Cardinal says synod won't propose married priests, women deacons

By Carol Glatz
Catholic News Service

VATICAN CITY (CNS) -- Ordaining married men and women deacons will not be options proposed by the Oct. 2-23 Synod of Bishops on the Eucharist as ways to solve the problem of priestless parishes, said an African cardinal.

Cardinal Peter Turkson of Cape Coast, Ghana, said the synod has recognized that the shortage of priests is a problem "and the fathers are looking for different solutions to it."

But while the suggestion by some synod members to allow for the ordination of married men of proven virtue has been listened to, it is being shelved for the time being, the cardinal said.

Synod participants from the Eastern churches that have married priests "are advising us a lot on this" question, he said at an Oct. 18 press briefing.

But the prevailing feeling of the majority of the voting members is "let's keep (the idea of married priests) on the shelf awhile," perhaps for further study or consideration, he said.

The overall opinion is "let's exhaust the other possibilities first before we come to this," he added.

In response to a question on whether the ordination of women as deacons was being considered as a solution, Cardinal Turkson said the idea did "not come up on the floor as a solution" and was not even proposed by the women religious in attendance as observers.

He said women already can be eucharistic ministers, so as deacons they would be doing much the same thing as when they lead prayer services and serve as extraordinary ministers of Communion.

But, he said, synod members are worried about "who will preside over Mass," not eucharistic services. Their "huge concern" has been how they can make sure "people do not confuse Mass with eucharistic services," he said.

Synod members "don't want people to think they do not need the eucharistic celebration" of Mass if they have been attending prayer services at which Communion is distributed, he said.

The cardinal also questioned the need for every parish in some countries to have a pastor. He said in some of the countries where there are priest shortages people have cars or other forms of transportation "and a church may be 10-15 minutes away by car."

"Why is it so difficult to drive 10 minutes away when (in Africa) we need sometimes to walk 6 kilometers (3.7 miles) or so to attend Mass?" he asked. "People (drive) cars for ballgames, why can't you (drive) cars for Mass and for Eucharist?"

For now, he said the long-term approach the synod is taking is an appeal for and "promotion of vocations."

The short-term approach is redistributing priests.

"There are places where seminarians abound, and if they can be helped with their formation, I think they'd be able to help those places that have shortages," said the cardinal.

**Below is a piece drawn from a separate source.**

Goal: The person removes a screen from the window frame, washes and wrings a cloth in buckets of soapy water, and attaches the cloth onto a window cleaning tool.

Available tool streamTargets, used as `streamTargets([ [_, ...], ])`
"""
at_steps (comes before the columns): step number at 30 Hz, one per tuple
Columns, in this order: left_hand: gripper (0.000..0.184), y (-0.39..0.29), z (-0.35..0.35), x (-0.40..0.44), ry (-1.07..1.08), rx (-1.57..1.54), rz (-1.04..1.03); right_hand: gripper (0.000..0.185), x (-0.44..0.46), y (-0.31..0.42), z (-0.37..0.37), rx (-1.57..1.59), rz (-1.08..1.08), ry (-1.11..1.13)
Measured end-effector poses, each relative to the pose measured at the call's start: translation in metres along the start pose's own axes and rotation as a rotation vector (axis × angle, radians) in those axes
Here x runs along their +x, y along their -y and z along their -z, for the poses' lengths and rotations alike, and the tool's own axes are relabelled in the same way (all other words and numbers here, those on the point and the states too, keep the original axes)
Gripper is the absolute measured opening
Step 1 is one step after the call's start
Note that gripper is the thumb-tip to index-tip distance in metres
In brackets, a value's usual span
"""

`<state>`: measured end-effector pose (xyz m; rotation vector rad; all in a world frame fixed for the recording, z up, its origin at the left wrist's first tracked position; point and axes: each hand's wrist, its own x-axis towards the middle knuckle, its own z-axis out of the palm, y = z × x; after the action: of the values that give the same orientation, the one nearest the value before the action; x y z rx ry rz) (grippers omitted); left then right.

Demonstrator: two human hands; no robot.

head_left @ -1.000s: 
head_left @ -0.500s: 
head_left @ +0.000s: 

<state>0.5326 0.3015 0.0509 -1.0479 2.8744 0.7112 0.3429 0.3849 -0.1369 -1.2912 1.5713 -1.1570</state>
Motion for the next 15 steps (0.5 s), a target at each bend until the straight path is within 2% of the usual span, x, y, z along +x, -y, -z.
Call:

"Naturally the abundance we're talking about is mostly in Third World countries, Kerala (southern India), Africa, other places, so there may be a little bit of difficulty with some of these people serving in places because of cultural differences," he said.

He encouraged bishops to gradually introduce the visiting priests into their places of ministry so they can get used to the different cultures.

He also said it would be a good idea for bishops to establish training programs that included work on "diction, language and accent" so the priest would be able "to administer effectively to the people."

Cardinal Turkson said he has several Ghanaian priests from his archdiocese serving in the United States, Canada, Germany and the Netherlands. He said it was their "way of reciprocating" the generosity and love shown by the early missionaries to Africa.

He said there is a cemetery in Cape Coast "where you find the missionaries are 20, 22, 23" years old and "were destroyed by malaria at those tender ages."

"So we think that it is just fair" that "we should share what we have. It's returning a kind gesture," he said.